_Prompt_:
When you copy from the entries that follow, take only the lines from the one with "button cap at" down to the one with "The pixel at (375, 124) shows the pallet.", keeping both ends and dropping every picture.

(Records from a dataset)
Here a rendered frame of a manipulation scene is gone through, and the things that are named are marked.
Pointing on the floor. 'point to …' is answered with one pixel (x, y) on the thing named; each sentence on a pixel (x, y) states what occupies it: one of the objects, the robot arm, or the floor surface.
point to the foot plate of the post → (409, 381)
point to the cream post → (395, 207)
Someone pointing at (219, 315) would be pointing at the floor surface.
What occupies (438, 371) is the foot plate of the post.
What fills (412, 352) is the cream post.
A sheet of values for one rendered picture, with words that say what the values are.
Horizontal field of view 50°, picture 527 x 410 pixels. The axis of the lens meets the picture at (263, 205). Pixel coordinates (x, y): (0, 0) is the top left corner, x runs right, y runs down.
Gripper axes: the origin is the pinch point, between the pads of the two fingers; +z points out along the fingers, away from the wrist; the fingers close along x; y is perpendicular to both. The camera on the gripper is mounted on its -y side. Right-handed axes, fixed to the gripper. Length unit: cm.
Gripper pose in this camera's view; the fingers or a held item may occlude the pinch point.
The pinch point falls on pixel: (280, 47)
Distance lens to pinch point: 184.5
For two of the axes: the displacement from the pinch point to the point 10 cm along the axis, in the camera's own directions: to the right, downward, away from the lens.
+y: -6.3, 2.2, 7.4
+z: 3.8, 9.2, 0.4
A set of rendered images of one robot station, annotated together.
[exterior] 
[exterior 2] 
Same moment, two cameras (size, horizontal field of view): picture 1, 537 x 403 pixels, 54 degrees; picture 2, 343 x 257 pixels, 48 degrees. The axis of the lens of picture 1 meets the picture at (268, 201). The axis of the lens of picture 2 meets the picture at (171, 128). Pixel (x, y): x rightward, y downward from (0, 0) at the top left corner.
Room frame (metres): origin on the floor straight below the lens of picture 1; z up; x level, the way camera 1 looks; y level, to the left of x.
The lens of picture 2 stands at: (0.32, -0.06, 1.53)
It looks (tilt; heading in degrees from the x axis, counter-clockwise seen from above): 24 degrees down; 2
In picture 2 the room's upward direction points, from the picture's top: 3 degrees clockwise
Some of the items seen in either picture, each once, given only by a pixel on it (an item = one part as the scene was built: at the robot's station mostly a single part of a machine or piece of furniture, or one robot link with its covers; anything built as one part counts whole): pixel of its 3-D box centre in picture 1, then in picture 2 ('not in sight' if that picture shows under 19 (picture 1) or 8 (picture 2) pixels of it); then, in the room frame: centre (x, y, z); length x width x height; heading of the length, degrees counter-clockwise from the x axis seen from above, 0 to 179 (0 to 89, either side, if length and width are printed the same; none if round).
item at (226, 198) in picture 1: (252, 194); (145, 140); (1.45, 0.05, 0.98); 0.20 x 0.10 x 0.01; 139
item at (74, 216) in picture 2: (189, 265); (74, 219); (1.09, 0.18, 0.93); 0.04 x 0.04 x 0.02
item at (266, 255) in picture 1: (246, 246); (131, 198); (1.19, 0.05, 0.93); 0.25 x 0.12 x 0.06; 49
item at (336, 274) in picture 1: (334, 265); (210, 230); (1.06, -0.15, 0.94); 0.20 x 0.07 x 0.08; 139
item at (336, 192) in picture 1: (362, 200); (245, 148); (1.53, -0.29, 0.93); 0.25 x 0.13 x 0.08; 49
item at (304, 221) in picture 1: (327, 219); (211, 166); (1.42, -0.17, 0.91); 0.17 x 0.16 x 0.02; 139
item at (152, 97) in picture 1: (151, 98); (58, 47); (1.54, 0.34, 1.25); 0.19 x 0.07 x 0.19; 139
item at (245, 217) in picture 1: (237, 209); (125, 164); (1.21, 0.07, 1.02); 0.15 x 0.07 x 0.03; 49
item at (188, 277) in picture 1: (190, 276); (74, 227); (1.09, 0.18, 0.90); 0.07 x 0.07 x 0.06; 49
==
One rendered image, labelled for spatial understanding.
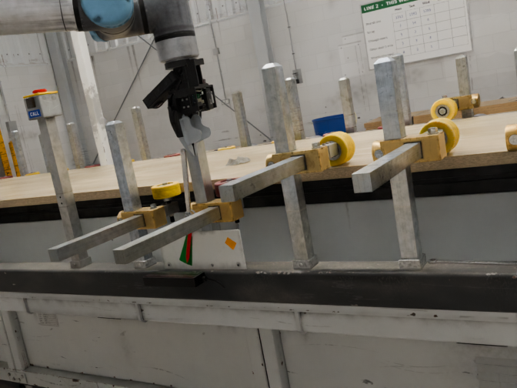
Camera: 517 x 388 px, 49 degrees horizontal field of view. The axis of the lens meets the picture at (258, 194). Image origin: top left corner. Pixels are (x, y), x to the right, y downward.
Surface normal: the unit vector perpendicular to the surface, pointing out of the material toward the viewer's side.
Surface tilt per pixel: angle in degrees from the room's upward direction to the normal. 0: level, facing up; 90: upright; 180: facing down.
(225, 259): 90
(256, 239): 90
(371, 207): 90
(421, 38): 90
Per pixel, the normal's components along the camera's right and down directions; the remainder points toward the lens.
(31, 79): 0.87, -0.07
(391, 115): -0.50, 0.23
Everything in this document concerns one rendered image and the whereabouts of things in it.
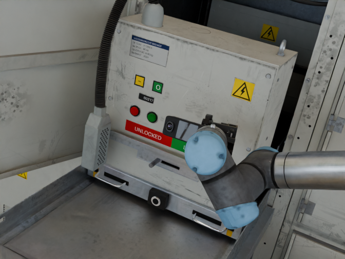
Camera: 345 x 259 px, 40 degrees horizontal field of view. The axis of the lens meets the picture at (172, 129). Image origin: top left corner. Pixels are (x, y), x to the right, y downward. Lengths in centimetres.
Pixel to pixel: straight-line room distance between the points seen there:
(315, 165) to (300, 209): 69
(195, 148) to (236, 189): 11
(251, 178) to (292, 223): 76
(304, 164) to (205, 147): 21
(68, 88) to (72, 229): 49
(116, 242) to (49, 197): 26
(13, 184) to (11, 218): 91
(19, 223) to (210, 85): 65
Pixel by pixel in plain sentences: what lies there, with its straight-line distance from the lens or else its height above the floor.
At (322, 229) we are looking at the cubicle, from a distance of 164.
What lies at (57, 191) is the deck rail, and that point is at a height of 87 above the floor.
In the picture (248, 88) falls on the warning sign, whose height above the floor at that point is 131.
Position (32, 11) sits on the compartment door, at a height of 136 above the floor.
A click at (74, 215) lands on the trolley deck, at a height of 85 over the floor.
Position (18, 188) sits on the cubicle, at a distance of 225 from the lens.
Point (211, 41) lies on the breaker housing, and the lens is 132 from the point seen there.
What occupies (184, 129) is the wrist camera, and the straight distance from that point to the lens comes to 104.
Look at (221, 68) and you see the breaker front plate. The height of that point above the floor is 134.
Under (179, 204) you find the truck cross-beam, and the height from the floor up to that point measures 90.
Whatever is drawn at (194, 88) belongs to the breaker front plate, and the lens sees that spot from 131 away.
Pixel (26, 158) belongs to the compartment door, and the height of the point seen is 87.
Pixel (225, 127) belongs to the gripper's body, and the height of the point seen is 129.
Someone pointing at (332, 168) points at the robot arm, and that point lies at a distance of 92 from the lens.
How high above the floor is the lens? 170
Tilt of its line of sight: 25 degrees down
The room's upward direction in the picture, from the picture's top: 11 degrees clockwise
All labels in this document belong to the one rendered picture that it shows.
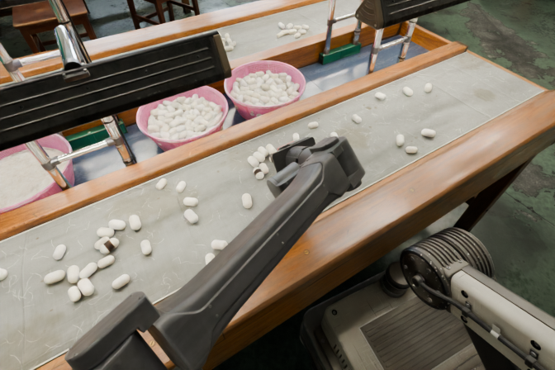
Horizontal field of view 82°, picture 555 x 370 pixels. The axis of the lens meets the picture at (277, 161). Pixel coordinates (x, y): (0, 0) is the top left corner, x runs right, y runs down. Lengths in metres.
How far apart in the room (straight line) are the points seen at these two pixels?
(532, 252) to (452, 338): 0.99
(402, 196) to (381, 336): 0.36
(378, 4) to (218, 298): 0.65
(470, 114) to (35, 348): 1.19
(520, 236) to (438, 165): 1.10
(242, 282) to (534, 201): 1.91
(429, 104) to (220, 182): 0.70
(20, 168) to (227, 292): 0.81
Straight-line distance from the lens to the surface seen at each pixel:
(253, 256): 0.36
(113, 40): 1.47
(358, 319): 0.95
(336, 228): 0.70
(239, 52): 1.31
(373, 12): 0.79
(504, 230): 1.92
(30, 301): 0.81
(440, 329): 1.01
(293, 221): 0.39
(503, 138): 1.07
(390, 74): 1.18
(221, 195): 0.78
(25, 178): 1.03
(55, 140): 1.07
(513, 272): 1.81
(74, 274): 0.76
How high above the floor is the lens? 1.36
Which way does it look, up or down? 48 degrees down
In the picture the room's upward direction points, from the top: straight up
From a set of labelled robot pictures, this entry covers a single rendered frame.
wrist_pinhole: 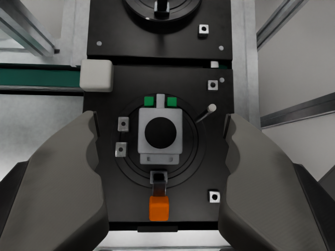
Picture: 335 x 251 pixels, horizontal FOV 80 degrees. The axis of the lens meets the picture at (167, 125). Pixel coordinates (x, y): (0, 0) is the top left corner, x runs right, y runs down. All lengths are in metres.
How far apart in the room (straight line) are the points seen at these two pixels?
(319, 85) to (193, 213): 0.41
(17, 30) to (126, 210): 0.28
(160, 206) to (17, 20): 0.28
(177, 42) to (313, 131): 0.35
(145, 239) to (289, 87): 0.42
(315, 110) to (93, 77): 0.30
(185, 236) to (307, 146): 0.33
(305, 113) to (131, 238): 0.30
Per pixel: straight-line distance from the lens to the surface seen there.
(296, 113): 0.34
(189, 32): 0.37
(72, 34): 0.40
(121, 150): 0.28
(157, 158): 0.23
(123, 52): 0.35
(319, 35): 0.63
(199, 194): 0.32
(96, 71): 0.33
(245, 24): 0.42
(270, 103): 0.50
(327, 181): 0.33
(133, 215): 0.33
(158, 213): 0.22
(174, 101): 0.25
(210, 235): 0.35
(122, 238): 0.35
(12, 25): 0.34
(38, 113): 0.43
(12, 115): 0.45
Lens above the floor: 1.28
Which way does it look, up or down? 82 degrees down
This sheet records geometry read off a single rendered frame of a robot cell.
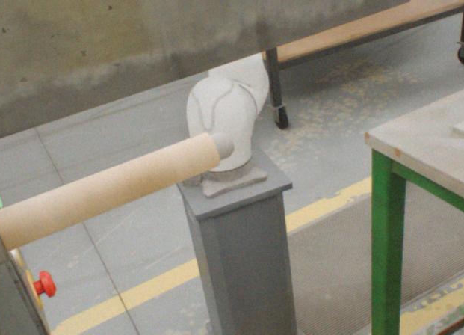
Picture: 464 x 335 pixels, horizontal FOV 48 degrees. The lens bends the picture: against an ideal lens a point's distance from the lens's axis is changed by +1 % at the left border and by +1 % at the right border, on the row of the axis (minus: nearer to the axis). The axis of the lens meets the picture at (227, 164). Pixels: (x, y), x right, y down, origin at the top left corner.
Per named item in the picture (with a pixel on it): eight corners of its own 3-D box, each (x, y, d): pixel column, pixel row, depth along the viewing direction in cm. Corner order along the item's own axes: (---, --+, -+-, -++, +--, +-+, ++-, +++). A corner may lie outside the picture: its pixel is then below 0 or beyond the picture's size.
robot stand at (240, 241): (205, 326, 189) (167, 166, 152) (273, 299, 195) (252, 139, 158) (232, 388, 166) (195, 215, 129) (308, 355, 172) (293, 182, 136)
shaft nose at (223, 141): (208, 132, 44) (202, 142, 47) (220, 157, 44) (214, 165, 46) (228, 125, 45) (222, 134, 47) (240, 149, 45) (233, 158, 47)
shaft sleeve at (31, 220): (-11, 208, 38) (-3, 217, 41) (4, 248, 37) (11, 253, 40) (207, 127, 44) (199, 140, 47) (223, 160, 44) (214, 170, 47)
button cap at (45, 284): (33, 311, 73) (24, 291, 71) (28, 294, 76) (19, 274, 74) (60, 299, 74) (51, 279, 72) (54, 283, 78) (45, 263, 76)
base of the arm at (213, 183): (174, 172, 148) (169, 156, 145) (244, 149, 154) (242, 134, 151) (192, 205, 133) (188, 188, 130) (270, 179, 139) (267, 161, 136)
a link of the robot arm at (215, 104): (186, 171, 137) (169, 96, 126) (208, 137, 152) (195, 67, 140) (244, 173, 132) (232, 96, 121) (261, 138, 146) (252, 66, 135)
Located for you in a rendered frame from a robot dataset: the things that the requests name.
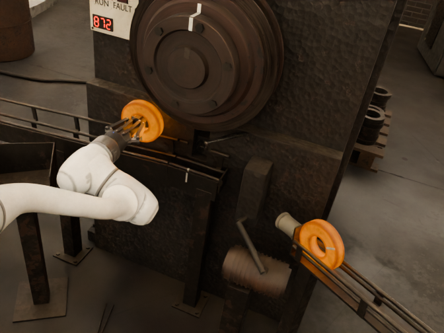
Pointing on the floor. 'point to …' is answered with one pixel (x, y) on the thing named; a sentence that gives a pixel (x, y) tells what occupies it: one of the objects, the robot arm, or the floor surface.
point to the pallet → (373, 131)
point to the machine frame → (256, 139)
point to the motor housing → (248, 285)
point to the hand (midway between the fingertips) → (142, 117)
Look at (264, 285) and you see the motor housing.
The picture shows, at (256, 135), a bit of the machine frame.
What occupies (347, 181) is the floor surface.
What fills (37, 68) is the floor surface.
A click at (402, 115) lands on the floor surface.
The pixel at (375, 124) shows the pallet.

_Exercise result_:
button cap at (45, 284): (33, 311, 73) (24, 291, 71) (28, 294, 76) (19, 274, 74) (60, 299, 74) (51, 279, 72) (54, 283, 78) (45, 263, 76)
base of the arm at (213, 183): (174, 172, 148) (169, 156, 145) (244, 149, 154) (242, 134, 151) (192, 205, 133) (188, 188, 130) (270, 179, 139) (267, 161, 136)
a link of the robot arm at (215, 104): (186, 171, 137) (169, 96, 126) (208, 137, 152) (195, 67, 140) (244, 173, 132) (232, 96, 121) (261, 138, 146) (252, 66, 135)
Located for you in a rendered frame from a robot dataset: the things that the requests name.
Pointing on the floor. 'point to …' is answered with one pixel (x, y) on the thing named; a sentence that gives a pixel (x, y) tells what occupies it: one of the objects, the robot arm, or the floor surface.
point to the pallet → (373, 131)
point to the machine frame → (256, 139)
point to the motor housing → (248, 285)
point to the hand (midway between the fingertips) → (142, 117)
Look at (264, 285) and you see the motor housing.
The picture shows, at (256, 135), a bit of the machine frame.
What occupies (347, 181) is the floor surface.
What fills (37, 68) is the floor surface.
A click at (402, 115) lands on the floor surface.
The pixel at (375, 124) shows the pallet.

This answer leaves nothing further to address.